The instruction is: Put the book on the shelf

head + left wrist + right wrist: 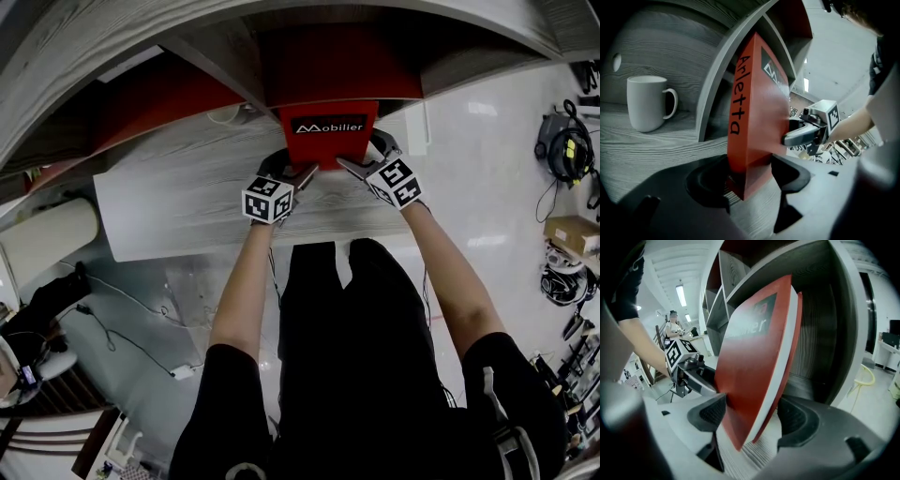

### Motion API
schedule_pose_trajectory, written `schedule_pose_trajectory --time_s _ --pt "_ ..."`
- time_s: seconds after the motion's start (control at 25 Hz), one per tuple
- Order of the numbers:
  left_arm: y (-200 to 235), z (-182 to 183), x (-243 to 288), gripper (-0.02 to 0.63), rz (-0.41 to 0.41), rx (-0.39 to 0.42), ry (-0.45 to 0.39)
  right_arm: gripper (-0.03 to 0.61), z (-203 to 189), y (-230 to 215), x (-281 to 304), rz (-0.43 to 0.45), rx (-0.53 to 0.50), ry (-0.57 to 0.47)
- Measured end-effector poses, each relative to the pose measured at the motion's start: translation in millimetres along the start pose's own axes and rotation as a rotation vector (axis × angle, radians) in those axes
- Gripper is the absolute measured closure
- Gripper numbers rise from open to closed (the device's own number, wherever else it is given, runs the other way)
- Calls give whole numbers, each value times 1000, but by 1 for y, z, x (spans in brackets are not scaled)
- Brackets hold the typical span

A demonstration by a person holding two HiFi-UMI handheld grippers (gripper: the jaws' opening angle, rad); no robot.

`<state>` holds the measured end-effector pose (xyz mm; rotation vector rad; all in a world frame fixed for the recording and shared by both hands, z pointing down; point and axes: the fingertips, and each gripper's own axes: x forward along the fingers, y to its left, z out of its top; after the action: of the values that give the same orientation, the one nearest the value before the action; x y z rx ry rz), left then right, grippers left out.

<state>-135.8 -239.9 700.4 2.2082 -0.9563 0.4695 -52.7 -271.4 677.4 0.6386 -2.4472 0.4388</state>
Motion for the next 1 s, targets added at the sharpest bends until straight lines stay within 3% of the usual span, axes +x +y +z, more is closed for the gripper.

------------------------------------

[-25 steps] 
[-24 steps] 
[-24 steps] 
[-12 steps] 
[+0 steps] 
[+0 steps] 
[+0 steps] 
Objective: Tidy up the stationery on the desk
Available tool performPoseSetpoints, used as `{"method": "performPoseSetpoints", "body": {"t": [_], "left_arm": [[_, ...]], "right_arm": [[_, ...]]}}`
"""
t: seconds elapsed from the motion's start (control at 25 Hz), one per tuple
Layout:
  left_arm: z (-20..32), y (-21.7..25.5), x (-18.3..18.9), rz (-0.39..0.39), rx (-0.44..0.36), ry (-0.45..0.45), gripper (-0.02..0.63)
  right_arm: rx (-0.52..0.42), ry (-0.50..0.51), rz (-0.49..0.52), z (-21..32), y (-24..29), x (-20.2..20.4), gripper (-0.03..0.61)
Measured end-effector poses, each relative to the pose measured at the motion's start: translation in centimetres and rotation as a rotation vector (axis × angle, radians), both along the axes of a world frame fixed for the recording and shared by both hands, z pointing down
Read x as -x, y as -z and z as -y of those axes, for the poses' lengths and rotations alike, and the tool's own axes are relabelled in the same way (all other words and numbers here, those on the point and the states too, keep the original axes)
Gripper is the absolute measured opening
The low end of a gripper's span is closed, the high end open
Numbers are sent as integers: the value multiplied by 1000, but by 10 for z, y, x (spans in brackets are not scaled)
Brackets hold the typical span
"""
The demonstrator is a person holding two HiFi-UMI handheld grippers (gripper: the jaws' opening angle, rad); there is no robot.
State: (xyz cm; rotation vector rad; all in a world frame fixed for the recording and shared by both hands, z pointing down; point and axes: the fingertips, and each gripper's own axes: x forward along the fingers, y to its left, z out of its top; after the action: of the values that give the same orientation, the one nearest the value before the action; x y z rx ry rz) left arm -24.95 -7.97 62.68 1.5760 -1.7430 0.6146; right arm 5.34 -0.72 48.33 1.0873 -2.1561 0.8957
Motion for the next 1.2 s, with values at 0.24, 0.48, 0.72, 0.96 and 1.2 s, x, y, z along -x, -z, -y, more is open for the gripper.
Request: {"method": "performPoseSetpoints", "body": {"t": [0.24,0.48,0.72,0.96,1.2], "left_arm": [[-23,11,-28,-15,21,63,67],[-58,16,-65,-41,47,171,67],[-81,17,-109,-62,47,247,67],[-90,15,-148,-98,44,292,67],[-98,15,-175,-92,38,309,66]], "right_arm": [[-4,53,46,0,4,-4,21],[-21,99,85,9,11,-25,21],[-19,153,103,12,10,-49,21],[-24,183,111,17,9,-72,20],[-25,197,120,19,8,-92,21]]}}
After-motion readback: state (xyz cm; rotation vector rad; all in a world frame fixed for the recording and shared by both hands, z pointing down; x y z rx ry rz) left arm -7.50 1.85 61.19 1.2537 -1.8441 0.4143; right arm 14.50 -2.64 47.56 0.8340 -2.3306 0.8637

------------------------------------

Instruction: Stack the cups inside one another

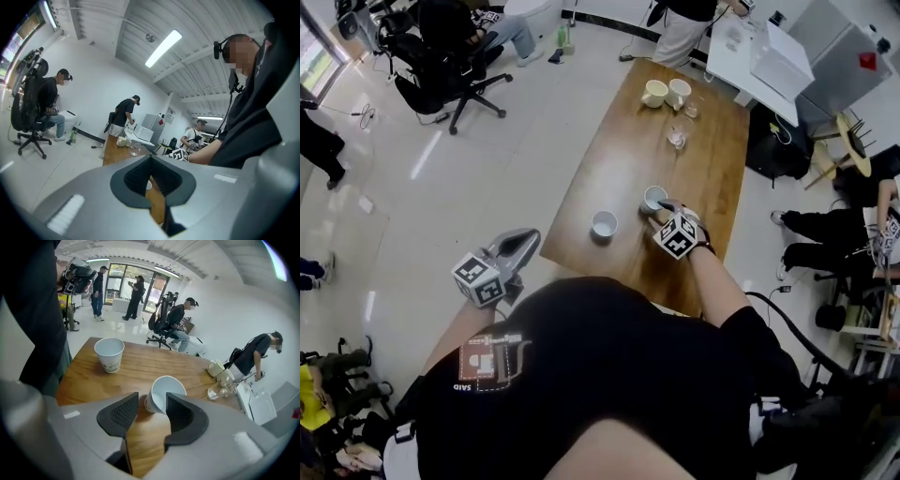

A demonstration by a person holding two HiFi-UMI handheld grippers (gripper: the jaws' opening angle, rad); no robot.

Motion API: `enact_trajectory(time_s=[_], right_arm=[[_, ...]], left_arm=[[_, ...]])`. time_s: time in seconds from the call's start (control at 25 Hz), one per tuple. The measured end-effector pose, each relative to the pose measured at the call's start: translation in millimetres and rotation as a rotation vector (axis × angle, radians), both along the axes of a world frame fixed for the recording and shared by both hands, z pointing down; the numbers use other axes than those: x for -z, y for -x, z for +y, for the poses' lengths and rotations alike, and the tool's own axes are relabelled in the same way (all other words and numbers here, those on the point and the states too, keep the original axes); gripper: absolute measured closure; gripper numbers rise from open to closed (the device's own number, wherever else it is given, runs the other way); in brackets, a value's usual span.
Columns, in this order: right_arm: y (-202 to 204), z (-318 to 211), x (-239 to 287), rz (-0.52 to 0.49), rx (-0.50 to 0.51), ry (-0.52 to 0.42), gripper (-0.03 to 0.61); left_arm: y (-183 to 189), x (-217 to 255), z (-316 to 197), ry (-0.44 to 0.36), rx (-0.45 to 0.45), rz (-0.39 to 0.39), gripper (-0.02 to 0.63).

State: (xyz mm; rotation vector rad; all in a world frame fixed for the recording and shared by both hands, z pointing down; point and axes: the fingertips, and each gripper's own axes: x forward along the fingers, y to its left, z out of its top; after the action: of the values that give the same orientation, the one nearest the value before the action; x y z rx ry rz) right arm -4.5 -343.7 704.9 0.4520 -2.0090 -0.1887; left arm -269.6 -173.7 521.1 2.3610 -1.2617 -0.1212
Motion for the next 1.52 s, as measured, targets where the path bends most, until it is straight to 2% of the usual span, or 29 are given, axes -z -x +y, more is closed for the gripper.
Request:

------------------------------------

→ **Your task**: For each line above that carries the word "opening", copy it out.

→ **Final answer**:
A demonstration by a person holding two HiFi-UMI handheld grippers (gripper: the jaws' opening angle, rad); no robot.
Gripper is the absolute measured opening
The demonstrator is a person holding two HiFi-UMI handheld grippers (gripper: the jaws' opening angle, rad); there is no robot.
A demonstration by a person holding two HiFi-UMI handheld grippers (gripper: the jaws' opening angle, rad); no robot.

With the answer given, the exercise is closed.